((
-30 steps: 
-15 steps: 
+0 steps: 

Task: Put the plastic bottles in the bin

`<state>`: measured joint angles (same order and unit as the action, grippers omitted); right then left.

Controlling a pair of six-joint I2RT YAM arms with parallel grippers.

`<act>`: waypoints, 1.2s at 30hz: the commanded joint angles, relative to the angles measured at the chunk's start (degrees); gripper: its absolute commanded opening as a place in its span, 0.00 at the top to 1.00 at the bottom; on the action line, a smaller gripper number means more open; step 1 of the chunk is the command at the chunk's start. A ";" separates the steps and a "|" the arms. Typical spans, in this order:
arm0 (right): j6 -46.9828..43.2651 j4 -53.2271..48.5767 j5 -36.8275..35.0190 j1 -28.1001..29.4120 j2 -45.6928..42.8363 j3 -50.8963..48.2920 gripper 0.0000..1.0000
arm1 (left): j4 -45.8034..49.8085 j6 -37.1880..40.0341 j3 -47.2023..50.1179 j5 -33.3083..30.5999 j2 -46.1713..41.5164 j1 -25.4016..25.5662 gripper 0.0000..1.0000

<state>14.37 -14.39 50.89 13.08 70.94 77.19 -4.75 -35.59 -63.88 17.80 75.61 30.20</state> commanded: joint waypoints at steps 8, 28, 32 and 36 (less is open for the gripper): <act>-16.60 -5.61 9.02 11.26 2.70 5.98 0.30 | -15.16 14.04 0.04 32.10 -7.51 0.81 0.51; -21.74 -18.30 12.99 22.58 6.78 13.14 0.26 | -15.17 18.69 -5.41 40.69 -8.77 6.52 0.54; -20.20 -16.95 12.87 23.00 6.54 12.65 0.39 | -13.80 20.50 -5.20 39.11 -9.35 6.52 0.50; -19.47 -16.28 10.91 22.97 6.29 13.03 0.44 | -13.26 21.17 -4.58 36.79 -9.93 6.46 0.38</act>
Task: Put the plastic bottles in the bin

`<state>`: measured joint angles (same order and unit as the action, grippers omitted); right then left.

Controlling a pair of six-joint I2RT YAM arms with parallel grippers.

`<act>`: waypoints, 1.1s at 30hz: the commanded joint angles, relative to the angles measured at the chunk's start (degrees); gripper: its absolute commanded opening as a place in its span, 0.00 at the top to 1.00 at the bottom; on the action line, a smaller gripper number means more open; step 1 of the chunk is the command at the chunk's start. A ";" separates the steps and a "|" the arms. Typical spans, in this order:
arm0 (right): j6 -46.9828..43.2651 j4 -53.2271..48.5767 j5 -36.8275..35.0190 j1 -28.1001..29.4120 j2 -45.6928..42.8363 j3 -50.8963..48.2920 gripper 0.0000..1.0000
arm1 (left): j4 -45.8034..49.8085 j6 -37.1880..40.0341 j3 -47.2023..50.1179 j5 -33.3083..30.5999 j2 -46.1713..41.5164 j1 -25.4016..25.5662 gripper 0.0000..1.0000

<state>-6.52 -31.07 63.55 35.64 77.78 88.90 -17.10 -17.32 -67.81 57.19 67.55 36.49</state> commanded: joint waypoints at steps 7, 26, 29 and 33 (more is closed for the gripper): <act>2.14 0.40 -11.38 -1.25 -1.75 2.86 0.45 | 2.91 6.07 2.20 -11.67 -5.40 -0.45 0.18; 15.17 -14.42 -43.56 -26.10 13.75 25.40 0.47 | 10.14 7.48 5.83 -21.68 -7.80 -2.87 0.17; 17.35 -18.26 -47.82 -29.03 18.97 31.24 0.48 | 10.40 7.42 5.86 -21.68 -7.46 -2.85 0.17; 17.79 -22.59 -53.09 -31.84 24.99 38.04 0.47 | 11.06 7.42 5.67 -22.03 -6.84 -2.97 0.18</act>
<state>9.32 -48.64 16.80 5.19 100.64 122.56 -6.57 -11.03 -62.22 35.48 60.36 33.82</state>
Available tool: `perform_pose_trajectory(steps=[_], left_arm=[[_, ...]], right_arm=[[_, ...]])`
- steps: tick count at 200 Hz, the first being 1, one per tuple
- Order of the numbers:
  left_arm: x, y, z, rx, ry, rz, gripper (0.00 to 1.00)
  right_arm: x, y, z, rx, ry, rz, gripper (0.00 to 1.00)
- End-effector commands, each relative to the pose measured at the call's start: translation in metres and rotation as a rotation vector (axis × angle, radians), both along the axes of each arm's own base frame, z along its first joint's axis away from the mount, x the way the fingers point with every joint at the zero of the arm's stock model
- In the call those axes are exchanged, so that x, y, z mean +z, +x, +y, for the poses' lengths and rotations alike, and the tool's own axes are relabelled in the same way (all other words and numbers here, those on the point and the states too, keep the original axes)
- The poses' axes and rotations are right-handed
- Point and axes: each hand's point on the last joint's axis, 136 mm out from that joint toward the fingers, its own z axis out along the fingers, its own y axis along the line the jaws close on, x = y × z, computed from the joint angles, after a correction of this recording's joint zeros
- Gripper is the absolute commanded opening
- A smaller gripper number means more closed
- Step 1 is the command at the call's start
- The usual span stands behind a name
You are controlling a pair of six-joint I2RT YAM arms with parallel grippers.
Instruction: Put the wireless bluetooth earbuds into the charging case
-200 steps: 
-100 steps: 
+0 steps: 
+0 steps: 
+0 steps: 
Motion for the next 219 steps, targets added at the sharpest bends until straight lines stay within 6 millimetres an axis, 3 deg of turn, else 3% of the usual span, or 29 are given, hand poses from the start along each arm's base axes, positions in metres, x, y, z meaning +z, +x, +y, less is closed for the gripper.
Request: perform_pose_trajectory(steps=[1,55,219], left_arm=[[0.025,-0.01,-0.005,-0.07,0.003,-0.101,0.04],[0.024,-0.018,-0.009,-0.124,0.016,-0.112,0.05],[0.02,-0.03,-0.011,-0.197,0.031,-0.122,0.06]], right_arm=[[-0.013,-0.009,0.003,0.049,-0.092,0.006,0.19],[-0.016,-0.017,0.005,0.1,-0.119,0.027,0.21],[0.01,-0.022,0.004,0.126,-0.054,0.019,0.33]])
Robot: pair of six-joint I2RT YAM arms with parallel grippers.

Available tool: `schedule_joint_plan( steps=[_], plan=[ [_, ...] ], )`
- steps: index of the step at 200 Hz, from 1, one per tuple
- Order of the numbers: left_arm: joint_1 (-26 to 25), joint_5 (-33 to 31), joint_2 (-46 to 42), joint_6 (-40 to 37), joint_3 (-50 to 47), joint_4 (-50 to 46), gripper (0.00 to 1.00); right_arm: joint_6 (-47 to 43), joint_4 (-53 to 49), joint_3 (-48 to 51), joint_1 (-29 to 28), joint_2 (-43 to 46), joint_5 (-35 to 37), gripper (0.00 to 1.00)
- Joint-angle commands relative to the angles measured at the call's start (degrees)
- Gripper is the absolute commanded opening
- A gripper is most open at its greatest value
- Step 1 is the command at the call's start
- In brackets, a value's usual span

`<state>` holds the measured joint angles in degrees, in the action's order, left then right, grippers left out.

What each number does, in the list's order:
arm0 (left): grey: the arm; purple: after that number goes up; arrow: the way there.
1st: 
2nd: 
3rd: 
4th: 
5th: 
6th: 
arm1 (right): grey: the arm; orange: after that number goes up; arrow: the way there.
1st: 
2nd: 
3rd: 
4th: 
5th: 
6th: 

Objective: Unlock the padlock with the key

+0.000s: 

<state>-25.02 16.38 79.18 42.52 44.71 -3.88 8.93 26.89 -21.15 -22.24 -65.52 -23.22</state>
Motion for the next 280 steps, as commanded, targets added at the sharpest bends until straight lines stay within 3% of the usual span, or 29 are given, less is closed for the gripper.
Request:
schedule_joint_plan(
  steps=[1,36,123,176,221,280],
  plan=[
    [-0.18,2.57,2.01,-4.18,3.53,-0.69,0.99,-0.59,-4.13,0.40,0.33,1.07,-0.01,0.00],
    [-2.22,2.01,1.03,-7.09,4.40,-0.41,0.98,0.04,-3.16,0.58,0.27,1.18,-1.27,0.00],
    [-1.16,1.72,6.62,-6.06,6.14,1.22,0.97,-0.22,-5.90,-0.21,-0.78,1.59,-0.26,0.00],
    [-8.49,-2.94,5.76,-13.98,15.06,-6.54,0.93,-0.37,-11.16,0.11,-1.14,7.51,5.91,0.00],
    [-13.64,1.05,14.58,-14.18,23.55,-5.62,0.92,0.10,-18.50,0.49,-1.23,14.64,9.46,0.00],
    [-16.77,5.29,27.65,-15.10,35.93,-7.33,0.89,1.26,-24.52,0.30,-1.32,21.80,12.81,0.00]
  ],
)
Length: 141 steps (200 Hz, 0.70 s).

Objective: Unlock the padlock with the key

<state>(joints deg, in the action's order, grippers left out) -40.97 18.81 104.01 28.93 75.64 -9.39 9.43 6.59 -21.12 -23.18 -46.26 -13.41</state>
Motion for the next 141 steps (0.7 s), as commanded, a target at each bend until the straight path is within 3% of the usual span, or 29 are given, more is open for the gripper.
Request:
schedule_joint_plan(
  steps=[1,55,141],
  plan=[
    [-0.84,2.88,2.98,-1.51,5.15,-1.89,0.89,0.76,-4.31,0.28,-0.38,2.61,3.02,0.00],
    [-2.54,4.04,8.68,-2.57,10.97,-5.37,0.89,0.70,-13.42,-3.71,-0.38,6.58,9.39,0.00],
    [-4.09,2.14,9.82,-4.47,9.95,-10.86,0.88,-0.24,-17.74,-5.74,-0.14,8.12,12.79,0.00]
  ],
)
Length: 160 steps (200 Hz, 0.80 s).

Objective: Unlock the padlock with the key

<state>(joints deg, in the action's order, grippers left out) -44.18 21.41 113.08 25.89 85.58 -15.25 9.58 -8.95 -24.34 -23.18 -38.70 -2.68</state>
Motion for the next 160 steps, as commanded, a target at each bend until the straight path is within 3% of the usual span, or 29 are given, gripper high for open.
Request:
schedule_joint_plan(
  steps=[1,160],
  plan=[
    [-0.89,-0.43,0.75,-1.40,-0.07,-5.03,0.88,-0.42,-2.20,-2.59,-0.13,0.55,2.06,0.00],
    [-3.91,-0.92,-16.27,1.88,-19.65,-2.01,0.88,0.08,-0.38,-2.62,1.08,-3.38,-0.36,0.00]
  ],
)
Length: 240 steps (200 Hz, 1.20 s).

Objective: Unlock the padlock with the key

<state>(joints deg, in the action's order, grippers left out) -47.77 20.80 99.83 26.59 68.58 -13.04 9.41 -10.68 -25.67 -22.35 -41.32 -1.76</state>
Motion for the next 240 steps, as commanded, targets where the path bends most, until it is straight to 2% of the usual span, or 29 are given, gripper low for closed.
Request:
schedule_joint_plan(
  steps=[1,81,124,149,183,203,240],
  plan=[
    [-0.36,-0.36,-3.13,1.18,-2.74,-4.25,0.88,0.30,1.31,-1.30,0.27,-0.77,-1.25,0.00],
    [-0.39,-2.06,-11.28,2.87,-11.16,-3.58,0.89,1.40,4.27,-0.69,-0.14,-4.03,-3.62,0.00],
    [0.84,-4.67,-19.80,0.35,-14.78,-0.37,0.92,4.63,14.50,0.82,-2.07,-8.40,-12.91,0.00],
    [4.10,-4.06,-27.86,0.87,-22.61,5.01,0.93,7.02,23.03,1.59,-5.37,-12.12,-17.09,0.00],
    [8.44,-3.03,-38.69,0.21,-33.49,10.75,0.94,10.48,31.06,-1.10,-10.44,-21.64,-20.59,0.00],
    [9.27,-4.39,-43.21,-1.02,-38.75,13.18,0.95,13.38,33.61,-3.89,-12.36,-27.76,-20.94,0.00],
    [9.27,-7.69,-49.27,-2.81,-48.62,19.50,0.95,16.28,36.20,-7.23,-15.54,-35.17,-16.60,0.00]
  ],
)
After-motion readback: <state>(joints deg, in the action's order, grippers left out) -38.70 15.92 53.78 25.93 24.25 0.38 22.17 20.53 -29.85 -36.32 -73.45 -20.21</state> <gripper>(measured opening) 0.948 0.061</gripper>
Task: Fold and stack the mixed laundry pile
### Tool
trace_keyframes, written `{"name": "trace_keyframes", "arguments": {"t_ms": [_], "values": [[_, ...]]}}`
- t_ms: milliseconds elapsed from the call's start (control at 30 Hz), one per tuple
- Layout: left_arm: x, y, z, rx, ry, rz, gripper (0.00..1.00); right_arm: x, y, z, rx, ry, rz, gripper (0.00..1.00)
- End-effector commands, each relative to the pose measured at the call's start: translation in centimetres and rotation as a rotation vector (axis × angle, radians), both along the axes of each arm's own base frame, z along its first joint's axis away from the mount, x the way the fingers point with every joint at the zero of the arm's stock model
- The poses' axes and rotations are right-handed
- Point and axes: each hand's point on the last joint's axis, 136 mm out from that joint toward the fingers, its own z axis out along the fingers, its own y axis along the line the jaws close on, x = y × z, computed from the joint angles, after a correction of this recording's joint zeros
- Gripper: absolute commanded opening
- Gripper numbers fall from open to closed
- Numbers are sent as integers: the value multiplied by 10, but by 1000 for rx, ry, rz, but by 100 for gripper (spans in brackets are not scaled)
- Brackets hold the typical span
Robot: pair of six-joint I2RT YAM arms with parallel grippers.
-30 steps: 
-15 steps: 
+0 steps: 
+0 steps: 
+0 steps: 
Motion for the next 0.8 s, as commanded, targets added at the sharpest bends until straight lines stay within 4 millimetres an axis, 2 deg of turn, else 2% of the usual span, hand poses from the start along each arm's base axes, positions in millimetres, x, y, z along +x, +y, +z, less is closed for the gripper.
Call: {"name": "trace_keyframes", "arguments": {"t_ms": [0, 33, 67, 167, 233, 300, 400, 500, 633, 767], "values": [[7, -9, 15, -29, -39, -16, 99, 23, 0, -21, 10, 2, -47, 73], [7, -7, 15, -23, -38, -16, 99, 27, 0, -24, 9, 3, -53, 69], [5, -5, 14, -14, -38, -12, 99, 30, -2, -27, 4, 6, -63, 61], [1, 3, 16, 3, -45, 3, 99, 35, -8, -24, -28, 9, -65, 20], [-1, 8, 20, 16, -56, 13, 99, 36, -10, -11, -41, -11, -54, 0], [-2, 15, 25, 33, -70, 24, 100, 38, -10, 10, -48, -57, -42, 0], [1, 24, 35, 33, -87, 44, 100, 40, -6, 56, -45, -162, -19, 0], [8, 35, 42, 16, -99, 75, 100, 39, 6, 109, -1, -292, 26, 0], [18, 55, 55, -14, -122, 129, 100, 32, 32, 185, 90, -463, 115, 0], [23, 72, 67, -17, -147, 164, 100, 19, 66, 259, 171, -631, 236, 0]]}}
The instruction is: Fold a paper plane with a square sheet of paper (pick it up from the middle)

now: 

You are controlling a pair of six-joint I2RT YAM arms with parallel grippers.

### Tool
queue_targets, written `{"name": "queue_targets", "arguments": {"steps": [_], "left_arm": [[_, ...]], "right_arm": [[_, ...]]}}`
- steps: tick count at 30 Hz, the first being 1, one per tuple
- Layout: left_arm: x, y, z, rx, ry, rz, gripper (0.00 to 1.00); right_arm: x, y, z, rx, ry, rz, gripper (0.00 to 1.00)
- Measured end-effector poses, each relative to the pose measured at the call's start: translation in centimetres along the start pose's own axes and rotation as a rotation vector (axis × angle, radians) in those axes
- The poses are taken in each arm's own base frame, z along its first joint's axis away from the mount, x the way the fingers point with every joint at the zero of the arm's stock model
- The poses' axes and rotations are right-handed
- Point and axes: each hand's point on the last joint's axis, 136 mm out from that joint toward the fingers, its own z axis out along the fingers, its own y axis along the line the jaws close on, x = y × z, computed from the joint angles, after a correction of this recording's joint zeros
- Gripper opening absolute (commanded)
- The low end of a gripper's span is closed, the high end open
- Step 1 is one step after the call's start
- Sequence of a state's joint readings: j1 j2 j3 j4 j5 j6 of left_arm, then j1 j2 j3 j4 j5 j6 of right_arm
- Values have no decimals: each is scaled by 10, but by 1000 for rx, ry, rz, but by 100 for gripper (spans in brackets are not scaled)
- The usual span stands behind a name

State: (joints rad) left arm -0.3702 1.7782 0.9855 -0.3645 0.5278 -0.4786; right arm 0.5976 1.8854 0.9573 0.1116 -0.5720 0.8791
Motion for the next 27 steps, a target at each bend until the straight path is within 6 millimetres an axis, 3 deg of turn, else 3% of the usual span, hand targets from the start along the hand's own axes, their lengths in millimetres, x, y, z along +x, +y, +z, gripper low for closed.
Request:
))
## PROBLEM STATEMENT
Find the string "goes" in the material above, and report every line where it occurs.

## RESPONSE
arm0 (left): grey: the arm; purple: after that number goes up; arrow: the way there.
arm1 (right): grey: the arm; orange: after that number goes up; arrow: the way there.

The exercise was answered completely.